Netflix’s new YA fantasy series, Shadow and Bone, based on the best-selling novel trilogy by Leigh Bardugo, has an intriguing setting. Its fictional land, Ravka, is obviously inspired by late-Tsarist Russia. It’s excitingly unfamiliar. Our two heroes, Alina Starkov (Jessie Mei Li) and Mal Oretsev (Archie Renaux), have been best friends since they were children, having grown up together in an orphanage. Now they are soldiers in an army, dressed in smart forest green uniforms. Like so many Russian armies, their cohort is short of both food and bullets, and embroiled in several conflicts at once.
The army’s encampment borders the Fold, a strip of land clad in perpetual darkness and patrolled by hench winged monsters called volcra. Trips across the Fold are perilous, so when Mal is selected for a dangerous mission across it, Alina fears the worst. The blue-clad officer class, known as the Grisha, are magicians, able to summon wind and fire, but not light. Legends have told of a “sun-summoner,” who would be able to cast light and put paid to the volcra. If you think you can tell where this is all going, on the evidence of the first episode, you are right.
Meanwhile, on the other side of the Fold in Ketterdam, a gloomy and lawless town of gambling and prostitution, the casino-owner and general rogue Kaz Brekker (Freddy Carter) hears that someone is prepared to offer a lot of money to a crew prepared to cross into the darkness, and starts recruiting his squad.
The first episode necessarily has to build a lot of world and establish a lot of relationships. Within those strictures, however, it keeps the incongruous exposition to acceptable levels. It errs on the side of letting the audience work out what’s going on, which shows refreshing self-confidence in what it has created.
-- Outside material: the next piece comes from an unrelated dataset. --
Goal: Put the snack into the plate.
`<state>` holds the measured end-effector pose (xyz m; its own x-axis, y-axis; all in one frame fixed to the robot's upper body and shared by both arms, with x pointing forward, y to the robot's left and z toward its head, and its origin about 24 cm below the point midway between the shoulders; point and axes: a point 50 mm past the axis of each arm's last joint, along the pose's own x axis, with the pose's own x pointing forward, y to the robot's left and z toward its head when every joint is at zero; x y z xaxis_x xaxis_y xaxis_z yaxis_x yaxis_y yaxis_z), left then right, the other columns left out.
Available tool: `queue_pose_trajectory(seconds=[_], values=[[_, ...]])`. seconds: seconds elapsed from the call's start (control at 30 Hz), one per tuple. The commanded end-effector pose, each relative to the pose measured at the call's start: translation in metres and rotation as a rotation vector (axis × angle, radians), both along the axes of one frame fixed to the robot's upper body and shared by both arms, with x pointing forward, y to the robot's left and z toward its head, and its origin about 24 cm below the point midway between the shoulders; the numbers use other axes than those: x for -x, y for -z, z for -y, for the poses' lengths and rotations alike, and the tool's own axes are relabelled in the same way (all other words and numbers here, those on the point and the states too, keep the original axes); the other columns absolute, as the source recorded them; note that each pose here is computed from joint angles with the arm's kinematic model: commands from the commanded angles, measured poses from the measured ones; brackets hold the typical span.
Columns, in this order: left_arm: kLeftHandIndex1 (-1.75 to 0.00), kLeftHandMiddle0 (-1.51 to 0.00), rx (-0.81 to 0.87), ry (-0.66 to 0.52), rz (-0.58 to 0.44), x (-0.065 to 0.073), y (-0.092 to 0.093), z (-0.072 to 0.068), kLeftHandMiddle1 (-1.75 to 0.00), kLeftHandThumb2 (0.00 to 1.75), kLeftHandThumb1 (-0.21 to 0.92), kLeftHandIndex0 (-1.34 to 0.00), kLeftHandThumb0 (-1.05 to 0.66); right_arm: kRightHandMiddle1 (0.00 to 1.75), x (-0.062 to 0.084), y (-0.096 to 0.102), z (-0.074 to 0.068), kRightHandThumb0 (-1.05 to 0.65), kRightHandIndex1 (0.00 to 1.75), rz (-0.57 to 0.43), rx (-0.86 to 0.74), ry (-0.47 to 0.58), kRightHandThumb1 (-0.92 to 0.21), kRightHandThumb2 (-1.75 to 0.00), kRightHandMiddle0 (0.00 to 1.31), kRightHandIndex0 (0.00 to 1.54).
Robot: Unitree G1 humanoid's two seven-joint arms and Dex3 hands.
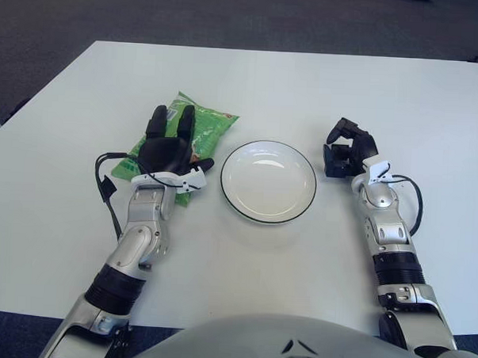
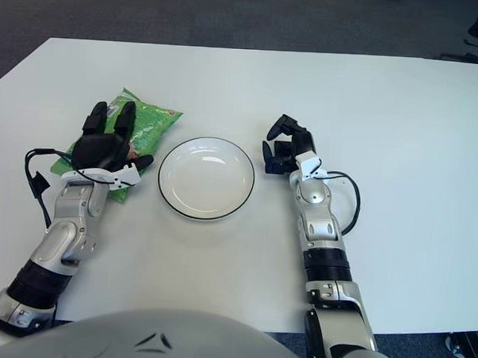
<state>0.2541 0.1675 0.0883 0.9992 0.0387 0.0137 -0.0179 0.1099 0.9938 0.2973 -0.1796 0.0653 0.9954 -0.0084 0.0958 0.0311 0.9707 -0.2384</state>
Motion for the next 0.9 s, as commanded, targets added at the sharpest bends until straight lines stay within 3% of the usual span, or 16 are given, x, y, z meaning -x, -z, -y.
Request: queue_pose_trajectory(seconds=[0.0, 0.37, 0.53, 0.63, 0.87], values=[[0.0, 0.0, 0.0, -0.049, -0.159, 0.008, 0.02, -0.011, 0.0, 0.31, 0.9, 0.0, -1.05, 1.75, 0.02, 0.041, 0.009, -0.52, 1.75, -0.18, -0.004, 0.04, -0.23, -1.42, 0.68, 1.33], [0.0, 0.0, 0.023, -0.099, -0.217, 0.01, 0.012, -0.016, 0.0, 0.22, 0.78, 0.0, -0.95, 1.75, 0.02, 0.042, 0.009, -0.52, 1.75, -0.186, -0.013, 0.058, -0.22, -1.43, 0.69, 1.33], [-0.07, -0.01, 0.048, -0.144, -0.184, 0.009, 0.012, -0.018, -0.03, 0.6, 0.52, 0.0, -0.8, 1.75, 0.019, 0.042, 0.009, -0.52, 1.75, -0.189, -0.007, 0.061, -0.22, -1.44, 0.7, 1.33], [-0.34, 0.0, 0.056, -0.16, -0.158, 0.008, 0.013, -0.02, -0.33, 0.89, 0.3, 0.0, -0.53, 1.75, 0.019, 0.042, 0.009, -0.52, 1.75, -0.19, -0.003, 0.065, -0.22, -1.44, 0.7, 1.33], [-0.5, 0.0, 0.056, -0.181, -0.131, 0.006, 0.015, -0.025, -0.75, 1.03, 0.2, 0.0, -0.32, 1.75, 0.019, 0.041, 0.009, -0.52, 1.75, -0.186, -0.003, 0.067, -0.22, -1.44, 0.7, 1.33]])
Overall, Shadow and Bone leaves you with the unusual impression that the weaknesses in the TV version might be more to do with the source material than the treatment. Between the silly names and mythology, this is a thorough, detailed production, with crisp special effects and likeable lead performances from a diverse bunch. We get glimpses of several interesting characters, but on the whole, they are relegated in favour of the main tale.
Hopefully, this is rectified as the series goes on. This world at war is rich in subtext: poverty, race, class, sexual politics, crime, the relationship between the state and the individual. It would be a shame not to see it from as many angles as possible. Families are notably absent. Every institution that touches the lives of these young people, be it the army, a gang or a class, wants something from them in exchange for the scanty protections they offer. Ravka seems to be populated solely of kids who do all the work, and old people, who give orders, with no one in between. In this way, historical Russia becomes a surprisingly fertile ground for a riff on contemporary generational politics. It’s just a pity the messiah narrative is so heavily signposted, when you’d rather hear more about the naughty boys.